Le rôle constructif de Mohammed VI souligné
« C’est une journée importante pour l’Espagne et le Maroc », c’est avec ces mots que Pedro Sánchez, a commencé sa déclaration lors d’un point de presse, tenu depuis le Palais des hôtes de Rabat, hier, le jeudi 7 avril. Et de poursuivre : « l’Espagne et le Maroc sont deux pays voisins, amis et partenaires, ce qui explique le caractère stratégique de leurs relations bilatérales », évoquant au passage le rôle constructif du souverain chérifien dans l’ouverture d’une nouvelle étape du partenariat maroco-espagnol. « Je tiens à saluer le rôle déterminant joué par le Roi Mohammed VI pour mettre un terme à la crise entre les deux pays », indique le responsable espagnol. A Rabat, le dossier figure en haut de l’agenda. Le processus de cette réconciliation a été suivi par le souverain chérifien personnellement et directement, comme affirmé dans son discours du 20 Août 2021.

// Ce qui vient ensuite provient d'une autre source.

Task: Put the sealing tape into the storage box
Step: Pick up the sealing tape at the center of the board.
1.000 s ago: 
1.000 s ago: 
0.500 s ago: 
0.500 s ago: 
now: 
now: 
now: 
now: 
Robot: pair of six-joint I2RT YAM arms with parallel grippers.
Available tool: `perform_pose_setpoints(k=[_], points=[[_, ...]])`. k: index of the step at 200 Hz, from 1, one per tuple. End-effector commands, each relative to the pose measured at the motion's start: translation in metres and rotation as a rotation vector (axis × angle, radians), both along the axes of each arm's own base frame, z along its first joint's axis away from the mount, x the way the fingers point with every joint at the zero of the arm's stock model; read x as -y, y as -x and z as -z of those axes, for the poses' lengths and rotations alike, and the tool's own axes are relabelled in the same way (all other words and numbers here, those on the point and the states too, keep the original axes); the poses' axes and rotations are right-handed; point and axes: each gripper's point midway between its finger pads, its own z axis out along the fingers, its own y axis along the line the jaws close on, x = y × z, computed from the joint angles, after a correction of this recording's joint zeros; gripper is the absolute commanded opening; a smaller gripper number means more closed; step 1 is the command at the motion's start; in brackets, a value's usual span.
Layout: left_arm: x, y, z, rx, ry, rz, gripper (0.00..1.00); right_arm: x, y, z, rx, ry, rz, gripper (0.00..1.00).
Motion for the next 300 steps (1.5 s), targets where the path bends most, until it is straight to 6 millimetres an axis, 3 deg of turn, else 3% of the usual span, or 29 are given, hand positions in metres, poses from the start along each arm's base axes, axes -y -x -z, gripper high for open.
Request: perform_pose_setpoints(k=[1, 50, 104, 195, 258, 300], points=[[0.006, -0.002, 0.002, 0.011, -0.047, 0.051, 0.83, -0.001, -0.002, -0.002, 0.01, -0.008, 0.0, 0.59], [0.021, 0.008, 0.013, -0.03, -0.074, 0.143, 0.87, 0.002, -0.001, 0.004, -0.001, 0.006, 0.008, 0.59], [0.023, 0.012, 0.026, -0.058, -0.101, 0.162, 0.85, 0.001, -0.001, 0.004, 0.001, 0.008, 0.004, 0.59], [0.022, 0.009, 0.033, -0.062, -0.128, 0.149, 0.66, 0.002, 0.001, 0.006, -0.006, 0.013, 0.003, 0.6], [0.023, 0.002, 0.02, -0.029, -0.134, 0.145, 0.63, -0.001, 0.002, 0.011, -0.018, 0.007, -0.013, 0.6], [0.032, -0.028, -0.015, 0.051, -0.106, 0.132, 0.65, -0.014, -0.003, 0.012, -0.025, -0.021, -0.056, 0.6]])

De ce fait, le renouvellement de l’alliance entre Rabat et Madrid traduit la volonté conjointe des deux pays de tracer les contours d’un nouveau partenariat euro-méditerranéen. La visite hautement symbolique de Pedro Sanchez sera par ailleurs suivie par une prochaine réunion de haut niveau, prévue avant la fin de l’année en cours.

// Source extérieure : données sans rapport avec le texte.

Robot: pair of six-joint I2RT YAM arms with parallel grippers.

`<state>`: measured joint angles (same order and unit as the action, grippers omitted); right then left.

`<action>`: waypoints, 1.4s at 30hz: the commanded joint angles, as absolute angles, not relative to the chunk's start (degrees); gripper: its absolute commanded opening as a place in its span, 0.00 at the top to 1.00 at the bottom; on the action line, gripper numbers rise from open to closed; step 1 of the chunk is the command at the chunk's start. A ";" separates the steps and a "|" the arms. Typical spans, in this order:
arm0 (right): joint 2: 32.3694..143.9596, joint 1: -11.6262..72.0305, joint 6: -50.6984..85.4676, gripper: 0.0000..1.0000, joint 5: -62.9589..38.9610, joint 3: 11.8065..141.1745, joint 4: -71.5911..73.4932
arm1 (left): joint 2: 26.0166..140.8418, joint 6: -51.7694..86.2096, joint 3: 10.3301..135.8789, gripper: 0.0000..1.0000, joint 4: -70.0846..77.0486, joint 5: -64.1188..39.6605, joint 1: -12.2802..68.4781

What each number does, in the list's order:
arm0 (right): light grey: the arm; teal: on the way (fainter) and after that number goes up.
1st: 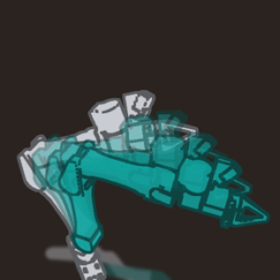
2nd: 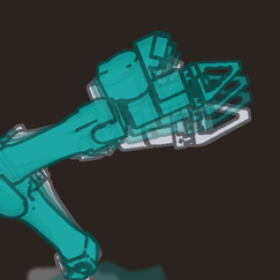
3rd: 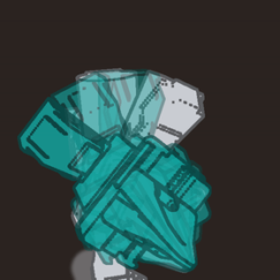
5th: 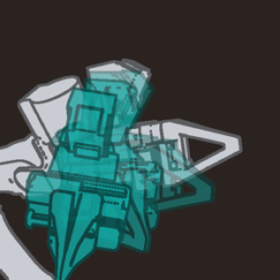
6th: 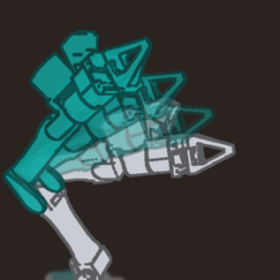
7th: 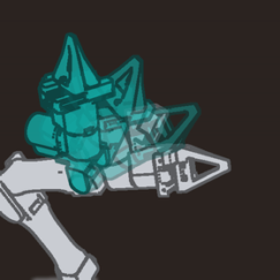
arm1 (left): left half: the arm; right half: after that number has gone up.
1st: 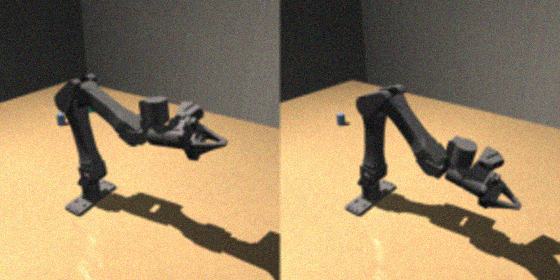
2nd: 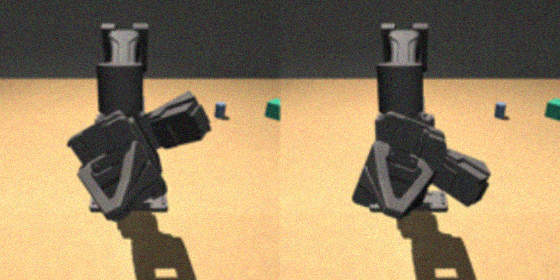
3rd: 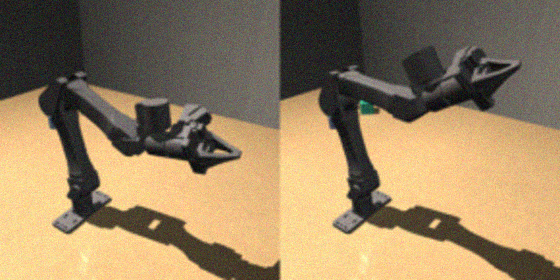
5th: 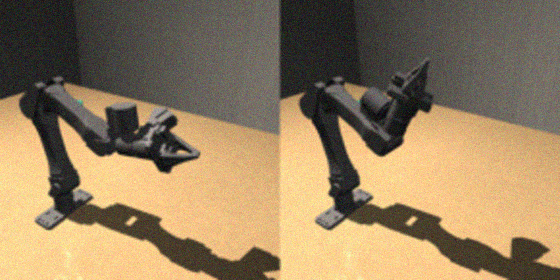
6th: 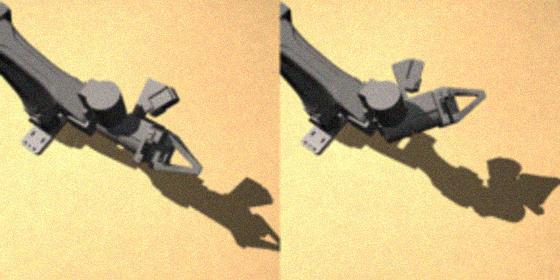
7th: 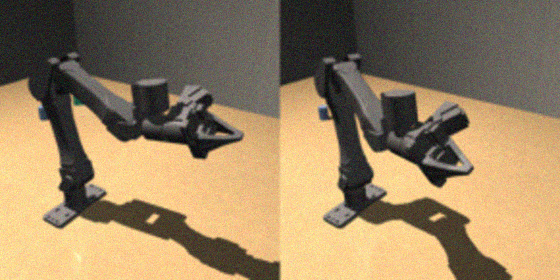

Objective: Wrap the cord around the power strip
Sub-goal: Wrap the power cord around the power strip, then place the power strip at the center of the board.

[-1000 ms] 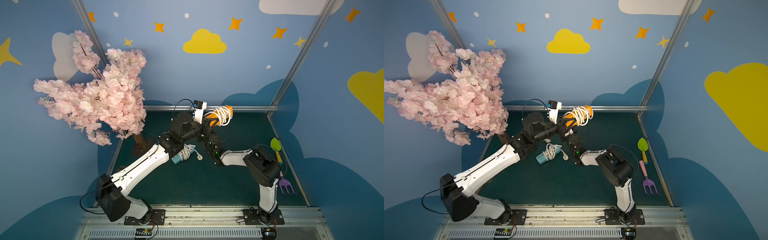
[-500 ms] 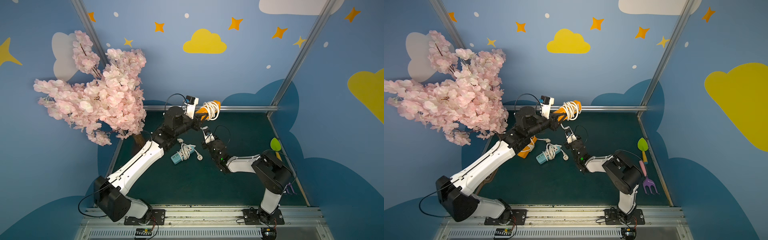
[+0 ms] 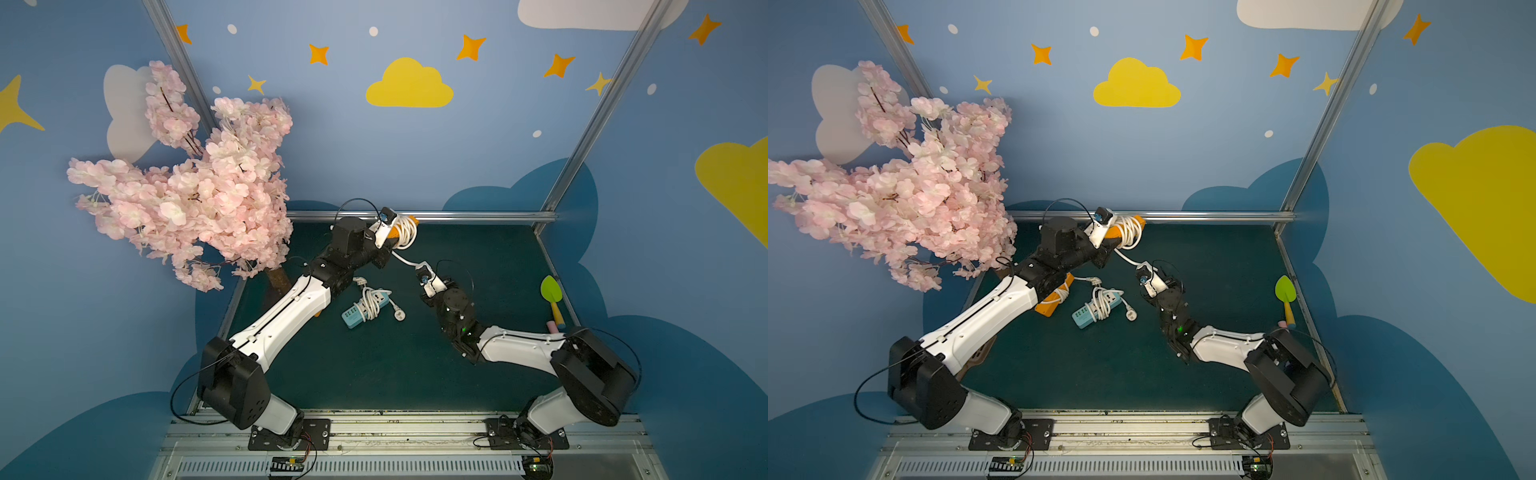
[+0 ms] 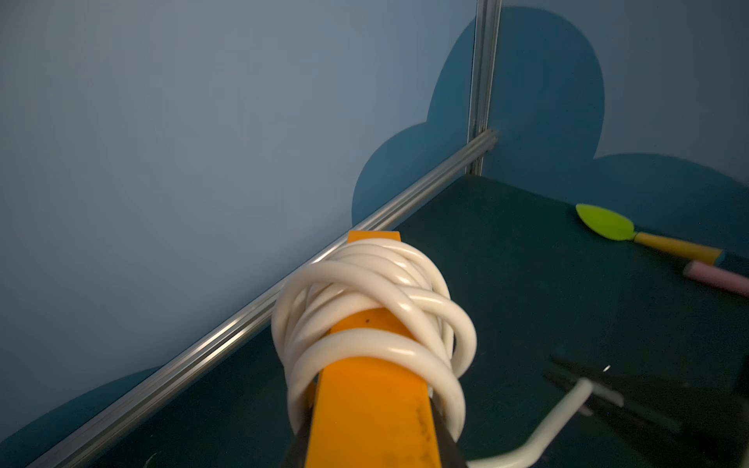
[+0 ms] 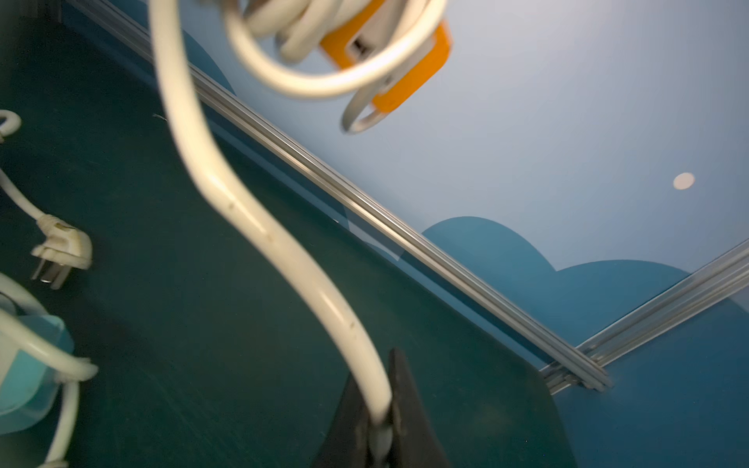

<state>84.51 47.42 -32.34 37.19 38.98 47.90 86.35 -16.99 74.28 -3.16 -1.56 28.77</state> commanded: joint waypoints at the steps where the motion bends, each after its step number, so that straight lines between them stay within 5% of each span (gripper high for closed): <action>1: 76.46 44.78 -35.47 1.00 37.09 40.80 41.36 | 86.97 -31.93 70.80 0.97 -3.10 6.86 30.26; 7: 71.16 32.97 -20.11 1.00 12.16 57.73 -0.96 | 88.06 -39.04 63.03 0.97 1.87 5.71 36.74; 11: 74.42 30.23 -23.19 1.00 6.91 65.71 -13.99 | 90.84 -44.22 60.91 0.97 3.12 3.30 41.81; 23: 79.66 19.44 -10.19 1.00 -1.50 64.87 -25.41 | 111.29 -48.53 65.70 0.97 12.88 13.26 55.97; 39: 97.40 13.28 1.95 1.00 -15.07 74.03 -40.40 | 123.11 -48.36 68.20 0.96 15.86 19.56 61.79; 42: 96.35 12.75 3.64 0.87 -18.89 73.22 -40.97 | 123.92 -47.83 67.62 0.96 16.08 20.06 62.16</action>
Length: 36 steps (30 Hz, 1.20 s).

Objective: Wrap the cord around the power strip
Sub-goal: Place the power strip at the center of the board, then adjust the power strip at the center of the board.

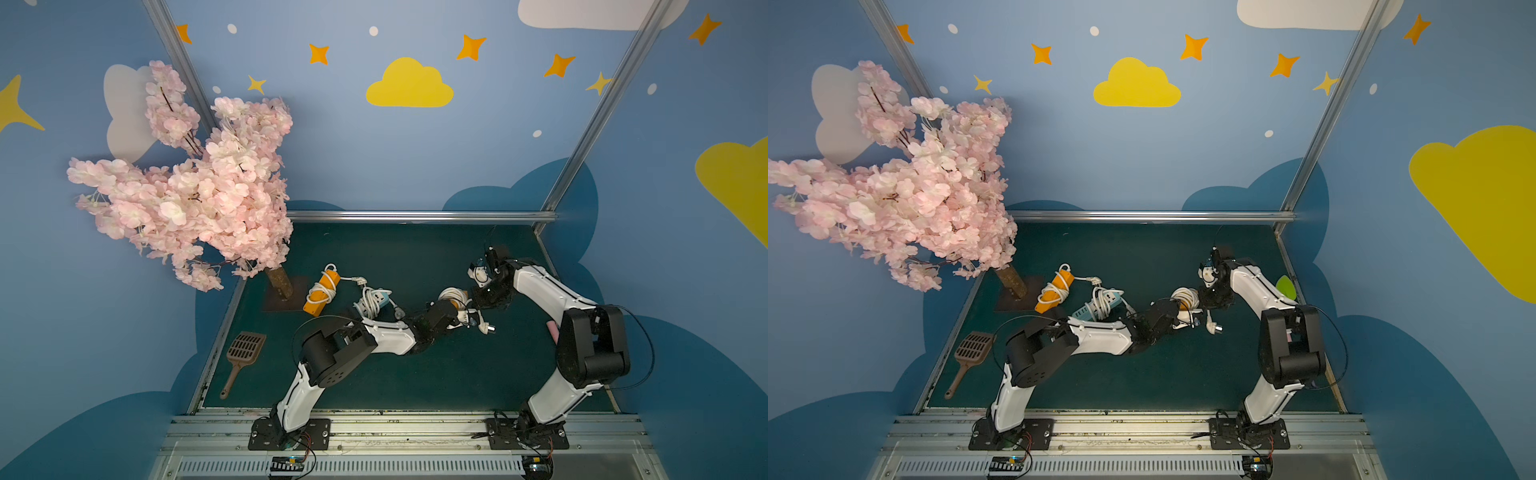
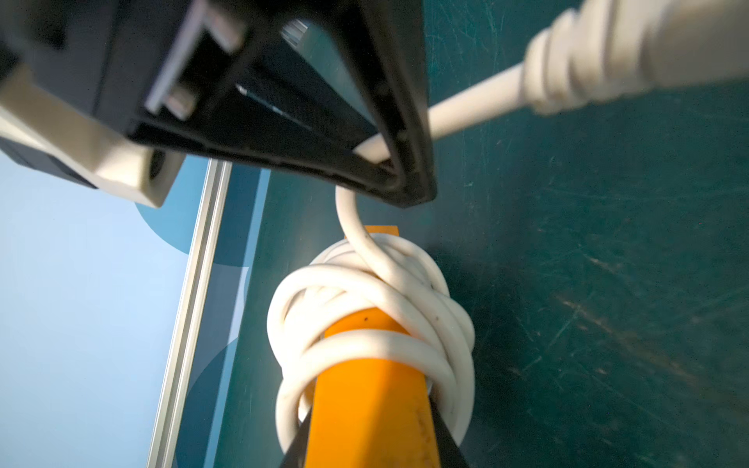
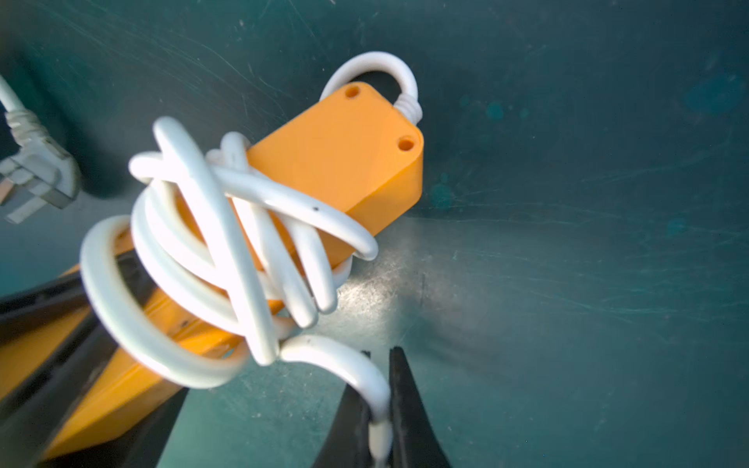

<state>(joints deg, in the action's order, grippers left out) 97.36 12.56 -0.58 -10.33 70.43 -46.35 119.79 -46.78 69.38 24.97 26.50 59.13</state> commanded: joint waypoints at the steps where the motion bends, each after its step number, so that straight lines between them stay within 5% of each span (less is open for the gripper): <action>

Outre les entretiens officiels, le Roi du Maroc a offert un iftar en l’honneur de Pedro Sanchez à la résidence royale de Salé. Ce geste significatif à plus d’un titre est pour de nombreux observateurs un signe fort d’amitié de la part du Souverain chérifien. Jusqu’ici seuls les Rois, notamment le Roi Felipe VI d’Espagne et la Reine Letizia, ont été invités à la table de Mohammed VI.